Freitag, 11.September 2020; 19.00 Uhr

Akkordeonist Luciano Biondini und Klaus Falschlunger an der Sitar gehören zu jenen Musikern, die mit offenen Augen und Ohren ausgestattet, immer wieder ein Aufeinandertreffen von unterschiedlichen Musiktraditionen und Stilrichtungen suchen. In ihrem neuen Programm „Once In A Blue Moon“ durchstreifen die zwei Virtuosen, die weiten Galaxien der westlichen und östlichen Musikhemisphäre – Seelenmusik voller Poesie, Energie und feinem Humor.

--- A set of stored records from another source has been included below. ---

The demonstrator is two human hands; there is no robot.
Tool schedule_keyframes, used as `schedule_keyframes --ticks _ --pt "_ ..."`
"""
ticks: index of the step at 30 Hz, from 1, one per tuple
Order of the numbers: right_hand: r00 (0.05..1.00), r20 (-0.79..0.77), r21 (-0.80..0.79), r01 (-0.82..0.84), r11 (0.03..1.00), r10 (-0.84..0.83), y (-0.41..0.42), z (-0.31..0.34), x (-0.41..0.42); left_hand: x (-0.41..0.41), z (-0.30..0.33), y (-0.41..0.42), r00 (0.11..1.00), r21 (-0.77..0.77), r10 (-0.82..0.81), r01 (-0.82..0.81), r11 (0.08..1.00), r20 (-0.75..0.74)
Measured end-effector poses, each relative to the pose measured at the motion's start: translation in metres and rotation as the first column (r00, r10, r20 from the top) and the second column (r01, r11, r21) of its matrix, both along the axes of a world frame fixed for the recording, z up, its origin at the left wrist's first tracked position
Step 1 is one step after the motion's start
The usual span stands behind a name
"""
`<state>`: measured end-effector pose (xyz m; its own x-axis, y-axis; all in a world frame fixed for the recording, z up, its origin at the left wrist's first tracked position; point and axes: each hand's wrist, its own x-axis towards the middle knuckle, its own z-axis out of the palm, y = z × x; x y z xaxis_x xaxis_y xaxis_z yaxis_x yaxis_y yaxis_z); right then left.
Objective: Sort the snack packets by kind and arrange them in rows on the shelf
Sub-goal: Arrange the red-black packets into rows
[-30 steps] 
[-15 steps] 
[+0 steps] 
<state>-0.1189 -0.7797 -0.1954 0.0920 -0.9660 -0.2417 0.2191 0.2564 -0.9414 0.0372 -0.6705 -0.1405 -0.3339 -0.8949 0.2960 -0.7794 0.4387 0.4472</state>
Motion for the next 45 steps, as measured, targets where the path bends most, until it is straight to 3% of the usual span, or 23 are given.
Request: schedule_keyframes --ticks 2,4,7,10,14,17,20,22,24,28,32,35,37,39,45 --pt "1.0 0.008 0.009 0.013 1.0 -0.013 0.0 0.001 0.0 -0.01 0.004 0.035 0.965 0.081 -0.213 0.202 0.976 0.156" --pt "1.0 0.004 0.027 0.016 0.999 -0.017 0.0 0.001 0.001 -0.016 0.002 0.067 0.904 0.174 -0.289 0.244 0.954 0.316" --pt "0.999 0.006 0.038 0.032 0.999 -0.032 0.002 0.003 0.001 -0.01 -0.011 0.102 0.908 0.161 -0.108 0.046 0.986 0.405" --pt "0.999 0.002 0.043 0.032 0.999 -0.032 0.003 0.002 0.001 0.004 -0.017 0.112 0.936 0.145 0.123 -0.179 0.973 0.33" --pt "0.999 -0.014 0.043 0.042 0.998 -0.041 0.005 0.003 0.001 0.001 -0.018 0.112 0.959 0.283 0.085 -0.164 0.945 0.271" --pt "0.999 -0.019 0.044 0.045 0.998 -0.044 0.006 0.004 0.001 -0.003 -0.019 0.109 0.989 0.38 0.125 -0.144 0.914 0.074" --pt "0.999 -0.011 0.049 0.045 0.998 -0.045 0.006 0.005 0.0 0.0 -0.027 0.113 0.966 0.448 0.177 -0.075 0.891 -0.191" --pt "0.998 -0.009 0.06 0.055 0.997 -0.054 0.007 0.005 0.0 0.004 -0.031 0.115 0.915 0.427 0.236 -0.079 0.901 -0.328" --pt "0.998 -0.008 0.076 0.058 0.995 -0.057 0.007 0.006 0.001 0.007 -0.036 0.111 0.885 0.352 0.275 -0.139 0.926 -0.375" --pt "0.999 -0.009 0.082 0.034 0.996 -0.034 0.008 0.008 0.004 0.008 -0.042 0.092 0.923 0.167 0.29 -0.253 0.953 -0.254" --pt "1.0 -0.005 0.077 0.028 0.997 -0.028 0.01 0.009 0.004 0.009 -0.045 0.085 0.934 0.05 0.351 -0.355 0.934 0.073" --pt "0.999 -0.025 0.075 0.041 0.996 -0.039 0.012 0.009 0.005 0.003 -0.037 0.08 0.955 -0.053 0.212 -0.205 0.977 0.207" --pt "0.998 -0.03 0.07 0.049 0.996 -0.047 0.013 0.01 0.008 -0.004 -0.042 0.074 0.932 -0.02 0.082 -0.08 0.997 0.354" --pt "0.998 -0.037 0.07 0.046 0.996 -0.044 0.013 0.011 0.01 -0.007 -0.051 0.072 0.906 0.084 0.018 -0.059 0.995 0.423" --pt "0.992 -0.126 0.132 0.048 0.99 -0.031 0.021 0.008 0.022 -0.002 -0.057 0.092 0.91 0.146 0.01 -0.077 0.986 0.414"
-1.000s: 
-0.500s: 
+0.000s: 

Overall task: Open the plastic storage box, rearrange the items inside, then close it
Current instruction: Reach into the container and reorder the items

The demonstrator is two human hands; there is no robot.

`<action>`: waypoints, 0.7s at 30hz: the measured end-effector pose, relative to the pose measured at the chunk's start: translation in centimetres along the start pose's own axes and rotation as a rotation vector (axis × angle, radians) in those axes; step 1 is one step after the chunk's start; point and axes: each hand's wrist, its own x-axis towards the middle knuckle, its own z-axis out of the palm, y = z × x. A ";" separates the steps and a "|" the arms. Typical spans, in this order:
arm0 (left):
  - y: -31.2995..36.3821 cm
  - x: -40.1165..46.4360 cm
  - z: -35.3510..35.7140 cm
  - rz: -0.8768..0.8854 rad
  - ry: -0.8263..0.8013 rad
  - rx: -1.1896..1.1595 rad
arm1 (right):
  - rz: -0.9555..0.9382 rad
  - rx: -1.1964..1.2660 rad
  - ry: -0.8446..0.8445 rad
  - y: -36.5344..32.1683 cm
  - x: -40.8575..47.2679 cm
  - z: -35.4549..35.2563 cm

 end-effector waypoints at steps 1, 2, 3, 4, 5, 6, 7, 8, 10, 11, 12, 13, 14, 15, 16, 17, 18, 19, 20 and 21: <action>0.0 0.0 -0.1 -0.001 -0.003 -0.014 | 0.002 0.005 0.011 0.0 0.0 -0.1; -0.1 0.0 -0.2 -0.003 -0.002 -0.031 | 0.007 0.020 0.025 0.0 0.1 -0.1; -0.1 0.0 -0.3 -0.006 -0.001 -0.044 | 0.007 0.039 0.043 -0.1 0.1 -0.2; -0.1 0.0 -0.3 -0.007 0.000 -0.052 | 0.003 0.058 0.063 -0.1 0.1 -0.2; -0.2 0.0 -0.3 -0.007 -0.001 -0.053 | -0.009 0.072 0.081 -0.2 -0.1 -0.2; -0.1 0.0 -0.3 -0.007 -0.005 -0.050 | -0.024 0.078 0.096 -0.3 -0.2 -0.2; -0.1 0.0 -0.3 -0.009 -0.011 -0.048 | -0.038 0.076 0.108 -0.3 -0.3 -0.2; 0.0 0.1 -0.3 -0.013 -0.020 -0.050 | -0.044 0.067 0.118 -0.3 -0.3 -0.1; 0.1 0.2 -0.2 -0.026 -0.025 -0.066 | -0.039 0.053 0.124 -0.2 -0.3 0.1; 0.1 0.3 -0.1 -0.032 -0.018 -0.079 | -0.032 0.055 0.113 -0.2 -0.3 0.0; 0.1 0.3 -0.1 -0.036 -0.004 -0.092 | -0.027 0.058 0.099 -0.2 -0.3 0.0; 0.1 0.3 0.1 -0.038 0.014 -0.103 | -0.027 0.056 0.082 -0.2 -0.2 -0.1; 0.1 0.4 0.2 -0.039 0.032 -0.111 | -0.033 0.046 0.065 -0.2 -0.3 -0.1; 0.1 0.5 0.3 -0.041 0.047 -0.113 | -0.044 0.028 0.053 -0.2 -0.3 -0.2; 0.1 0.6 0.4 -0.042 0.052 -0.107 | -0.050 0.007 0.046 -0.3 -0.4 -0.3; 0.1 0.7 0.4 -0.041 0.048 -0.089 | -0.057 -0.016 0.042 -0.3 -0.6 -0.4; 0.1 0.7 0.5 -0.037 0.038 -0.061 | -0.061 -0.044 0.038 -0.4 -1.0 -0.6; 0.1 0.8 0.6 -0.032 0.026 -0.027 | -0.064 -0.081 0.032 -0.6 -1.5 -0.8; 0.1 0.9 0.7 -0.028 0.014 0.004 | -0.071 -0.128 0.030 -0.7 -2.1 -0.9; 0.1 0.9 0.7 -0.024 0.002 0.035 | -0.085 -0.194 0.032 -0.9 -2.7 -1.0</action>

Luciano Biondini gehört seit langem zu jener kleinen Handvoll überragender europäischer Akkordeonvirtuosen, die zwar im Jazz zu Hause sind, aber immer auch mit Haut und Haar der mediterranen Musik ihrer Heimat verbunden geblieben sind. Biondini spielt italienische  Canzoni mit ungezähmter Leidenschaft. Er studierte ab dem zehnten Lebensjahr klassisches Akkordeon und erhielt zahlreiche internationale Auszeichnungen. 1994 wandte er sich der Jazzmusik zu und trat mit Musikern wie Rabih Abou-Khalil, Dave Bargeron, Michel Godard, Lucas Niggli, Battista Lena, Gabriele Mirabassi, Enrico Rava, Tony Scott, Mike Turk und Enzo Pietropaoli auf. Regelmäßig arbeitet er im Duo mit dem argentinischen Saxophonisten und Klarinettisten Javier Girotto. Gemeinsam mit Michel Godard und Roberto Dani gehört er zudem zum European Quartet von Samo Šalamon. Klaus Falschlunger, österreichischer Musiker, kam vor 20 Jahren mit der indischen Sitar in Berührung. Seither  hat er sich zu einem Könner auf dem Instrument und einem aktiven Vertreter der indisch-europäischen Szene in Europa entwickelt. Er zählt derzeit zu den erfolgreichsten und vielseitigsten Sitarspielern Europas. Nach dreijährigem Studium in New Delhi und Varanasi in Nordindien lotete er mehr und mehr seine musikalischen Grenzen und die des Instruments aus. So finden sich in seinen Kompositionen unterschiedlichste Elemente aus indischer Musik, Jazz, Folk und Rock/Pop wieder. Aufgewachsen mit Jazz und Rockmusik, entdeckte er bei seinen ausgiebigen Reisen nach Asien, dem Nahen Osten und Europa mehr und mehr die Vielfältigkeit der Musik. Neben seiner Vorliebe für indisch-klassische Musik spielt, experimentiert und komponiert er mit unterschiedlichen Formationen. Seine Kreativität und Vielseitigkeit brachten ihn mit zahlreichen Musikern und Künstlern aus Indien, Korea, USA und Europa zusammen.